Britain’s breakdown: The Irish Times view on Anglo-American diplomatic tensions

It would be craven for London to recall its ambassador to the US

US president Donald Trump says the UK ambassador to the United States, Sir Kim Darroch, has “not served the UK well” after sensitive diplomatic messages describing Trump's “inept” administration were leaked. Video: The White House

Donald Trump's White House is inept, dysfunctional and riven by factions. The US president himself radiates insecurity. Scandal could cause his administration to implode. Yet he could just as well win re-election next year.

Never have such banal political observations caused more of a fuss. The insights above, taken from leaked diplomatic cables written by Britain's ambassador to the US, Kim Darroch, are – compared to much of the public commentary on the Trump White House – mild almost to the point of being anodyne. That's not how Trump himself saw it, of course.

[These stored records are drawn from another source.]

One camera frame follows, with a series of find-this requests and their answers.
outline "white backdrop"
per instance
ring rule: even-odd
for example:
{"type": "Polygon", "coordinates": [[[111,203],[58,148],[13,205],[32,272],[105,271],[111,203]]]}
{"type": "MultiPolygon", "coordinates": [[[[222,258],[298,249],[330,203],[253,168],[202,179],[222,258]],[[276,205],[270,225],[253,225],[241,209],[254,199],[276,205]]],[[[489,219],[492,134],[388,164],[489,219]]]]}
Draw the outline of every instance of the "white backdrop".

Unwittingly proving Darroch’s point about his insecurity, the president tweeted that the ambassador was “a very stupid guy” and that “we will no longer deal with him”. Trump may not have been formally declaring Darroch persona non grata, but the effect of such a public rebuke is to make it very difficult for the ambassador to do his job in Washington.

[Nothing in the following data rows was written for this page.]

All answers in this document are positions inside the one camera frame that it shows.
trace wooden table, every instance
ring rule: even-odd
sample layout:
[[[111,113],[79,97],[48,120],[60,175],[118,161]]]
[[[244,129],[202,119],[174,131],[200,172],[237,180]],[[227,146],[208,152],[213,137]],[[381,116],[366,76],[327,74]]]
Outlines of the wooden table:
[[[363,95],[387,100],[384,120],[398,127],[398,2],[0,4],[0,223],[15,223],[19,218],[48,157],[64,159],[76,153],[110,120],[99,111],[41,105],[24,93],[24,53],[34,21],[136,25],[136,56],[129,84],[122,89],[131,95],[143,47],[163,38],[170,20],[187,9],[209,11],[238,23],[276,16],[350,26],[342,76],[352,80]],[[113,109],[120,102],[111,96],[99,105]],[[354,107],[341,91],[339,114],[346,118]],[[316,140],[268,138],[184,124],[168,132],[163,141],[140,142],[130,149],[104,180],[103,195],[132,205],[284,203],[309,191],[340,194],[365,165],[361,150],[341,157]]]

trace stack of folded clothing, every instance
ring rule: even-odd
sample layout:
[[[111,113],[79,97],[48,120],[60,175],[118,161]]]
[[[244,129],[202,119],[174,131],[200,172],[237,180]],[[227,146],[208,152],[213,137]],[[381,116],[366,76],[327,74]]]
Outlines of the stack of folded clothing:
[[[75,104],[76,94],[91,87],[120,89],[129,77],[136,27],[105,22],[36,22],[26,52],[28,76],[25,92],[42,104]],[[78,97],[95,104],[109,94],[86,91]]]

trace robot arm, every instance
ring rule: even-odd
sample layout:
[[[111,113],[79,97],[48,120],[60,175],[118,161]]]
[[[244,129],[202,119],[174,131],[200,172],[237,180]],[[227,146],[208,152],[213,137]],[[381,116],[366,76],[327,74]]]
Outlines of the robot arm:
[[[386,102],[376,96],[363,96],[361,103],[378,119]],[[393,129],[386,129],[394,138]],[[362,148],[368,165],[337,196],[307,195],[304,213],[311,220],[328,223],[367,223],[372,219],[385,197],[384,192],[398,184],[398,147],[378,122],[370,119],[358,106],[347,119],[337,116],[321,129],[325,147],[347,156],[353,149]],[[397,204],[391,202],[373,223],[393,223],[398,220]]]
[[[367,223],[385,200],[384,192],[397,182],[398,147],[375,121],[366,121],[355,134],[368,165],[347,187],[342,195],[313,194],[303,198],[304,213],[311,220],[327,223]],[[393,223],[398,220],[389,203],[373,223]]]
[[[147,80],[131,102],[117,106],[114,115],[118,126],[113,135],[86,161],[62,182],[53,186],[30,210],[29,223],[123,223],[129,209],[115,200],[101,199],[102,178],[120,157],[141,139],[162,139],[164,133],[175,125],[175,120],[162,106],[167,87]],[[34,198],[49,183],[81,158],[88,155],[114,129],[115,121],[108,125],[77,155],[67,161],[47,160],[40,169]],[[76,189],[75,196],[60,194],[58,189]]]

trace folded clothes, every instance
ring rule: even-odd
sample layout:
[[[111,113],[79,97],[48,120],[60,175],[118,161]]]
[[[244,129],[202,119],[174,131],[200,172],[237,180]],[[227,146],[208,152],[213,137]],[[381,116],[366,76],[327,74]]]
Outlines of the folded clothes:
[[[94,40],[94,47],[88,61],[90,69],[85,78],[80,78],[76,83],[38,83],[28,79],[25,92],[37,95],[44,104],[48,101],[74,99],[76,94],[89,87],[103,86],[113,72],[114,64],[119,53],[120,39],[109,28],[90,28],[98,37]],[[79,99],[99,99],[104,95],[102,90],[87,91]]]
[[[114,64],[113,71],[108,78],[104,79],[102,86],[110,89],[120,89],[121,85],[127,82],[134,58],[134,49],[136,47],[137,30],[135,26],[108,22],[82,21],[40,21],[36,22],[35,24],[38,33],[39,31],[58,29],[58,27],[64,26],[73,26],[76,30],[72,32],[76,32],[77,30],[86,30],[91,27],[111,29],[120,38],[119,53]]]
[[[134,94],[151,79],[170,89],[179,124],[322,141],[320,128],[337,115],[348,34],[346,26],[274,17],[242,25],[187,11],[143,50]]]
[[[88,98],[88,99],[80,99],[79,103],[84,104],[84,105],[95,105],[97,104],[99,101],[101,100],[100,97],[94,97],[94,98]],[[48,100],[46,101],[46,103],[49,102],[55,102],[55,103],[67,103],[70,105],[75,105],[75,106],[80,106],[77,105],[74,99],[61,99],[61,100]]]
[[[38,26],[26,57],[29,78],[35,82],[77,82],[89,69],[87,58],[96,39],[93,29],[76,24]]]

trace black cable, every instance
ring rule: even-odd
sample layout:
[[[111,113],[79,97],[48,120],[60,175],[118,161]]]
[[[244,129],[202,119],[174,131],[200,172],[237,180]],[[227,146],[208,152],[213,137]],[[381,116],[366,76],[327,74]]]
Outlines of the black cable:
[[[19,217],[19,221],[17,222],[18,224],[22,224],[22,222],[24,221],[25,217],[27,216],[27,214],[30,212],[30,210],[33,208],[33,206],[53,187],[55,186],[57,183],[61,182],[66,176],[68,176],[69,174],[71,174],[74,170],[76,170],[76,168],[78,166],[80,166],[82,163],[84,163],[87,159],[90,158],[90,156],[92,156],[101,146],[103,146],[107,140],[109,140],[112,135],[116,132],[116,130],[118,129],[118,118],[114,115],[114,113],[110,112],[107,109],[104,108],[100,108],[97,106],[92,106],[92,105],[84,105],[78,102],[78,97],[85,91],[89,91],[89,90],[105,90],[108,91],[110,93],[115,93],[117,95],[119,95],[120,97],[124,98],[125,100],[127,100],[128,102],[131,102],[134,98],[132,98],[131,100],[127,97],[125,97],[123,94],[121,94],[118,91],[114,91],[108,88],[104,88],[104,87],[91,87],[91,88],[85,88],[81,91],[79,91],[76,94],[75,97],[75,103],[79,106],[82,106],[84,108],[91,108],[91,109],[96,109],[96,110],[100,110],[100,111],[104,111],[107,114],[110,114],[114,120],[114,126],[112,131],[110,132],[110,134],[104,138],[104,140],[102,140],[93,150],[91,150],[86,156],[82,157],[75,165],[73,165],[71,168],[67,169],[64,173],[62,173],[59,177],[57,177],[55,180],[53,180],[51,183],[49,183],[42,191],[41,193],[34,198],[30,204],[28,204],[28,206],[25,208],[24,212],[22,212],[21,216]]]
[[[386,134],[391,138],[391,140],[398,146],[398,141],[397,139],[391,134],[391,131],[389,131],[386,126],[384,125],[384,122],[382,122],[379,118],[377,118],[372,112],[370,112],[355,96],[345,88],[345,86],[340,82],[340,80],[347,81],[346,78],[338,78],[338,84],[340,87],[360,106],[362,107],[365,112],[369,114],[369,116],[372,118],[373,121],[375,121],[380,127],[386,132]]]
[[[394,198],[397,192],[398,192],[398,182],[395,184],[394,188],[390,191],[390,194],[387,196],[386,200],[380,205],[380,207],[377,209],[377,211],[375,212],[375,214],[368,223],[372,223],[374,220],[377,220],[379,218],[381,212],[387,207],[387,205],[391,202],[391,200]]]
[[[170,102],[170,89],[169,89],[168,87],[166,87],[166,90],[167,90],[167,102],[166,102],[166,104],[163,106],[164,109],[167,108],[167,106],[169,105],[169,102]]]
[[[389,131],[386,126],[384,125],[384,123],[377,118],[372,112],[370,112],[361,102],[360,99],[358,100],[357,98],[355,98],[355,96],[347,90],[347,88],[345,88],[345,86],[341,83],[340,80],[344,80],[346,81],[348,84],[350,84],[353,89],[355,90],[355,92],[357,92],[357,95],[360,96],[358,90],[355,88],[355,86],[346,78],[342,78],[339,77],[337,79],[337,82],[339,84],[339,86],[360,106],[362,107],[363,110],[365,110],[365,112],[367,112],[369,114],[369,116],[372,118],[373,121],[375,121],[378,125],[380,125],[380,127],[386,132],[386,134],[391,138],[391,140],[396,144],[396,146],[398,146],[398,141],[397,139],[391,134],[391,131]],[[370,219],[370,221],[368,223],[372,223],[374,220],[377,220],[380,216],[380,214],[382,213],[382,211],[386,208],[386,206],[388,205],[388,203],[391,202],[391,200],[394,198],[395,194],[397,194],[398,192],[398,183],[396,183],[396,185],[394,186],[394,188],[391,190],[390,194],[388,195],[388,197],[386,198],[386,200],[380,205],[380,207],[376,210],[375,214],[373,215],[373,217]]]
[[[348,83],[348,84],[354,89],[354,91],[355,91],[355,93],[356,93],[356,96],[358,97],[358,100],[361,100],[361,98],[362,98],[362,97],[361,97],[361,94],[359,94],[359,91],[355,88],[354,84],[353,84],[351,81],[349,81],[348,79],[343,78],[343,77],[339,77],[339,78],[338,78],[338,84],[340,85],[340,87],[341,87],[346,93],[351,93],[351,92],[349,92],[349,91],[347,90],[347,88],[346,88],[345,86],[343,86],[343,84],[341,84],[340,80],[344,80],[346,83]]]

Yet the worst possible reaction from the British government would be to recall Darroch. In reporting his analysis of the Trump’s administration, he was doing exactly what he is paid to do. Governments don’t get to choose other countries’ ambassadors. Withdrawing Darroch now would be a craven move – at once humiliating a well-regarded envoy and serving the agenda of whoever leaked his correspondence. Darroch had already signalled his intention to step down at the end of the year. He should be allowed to see out his term.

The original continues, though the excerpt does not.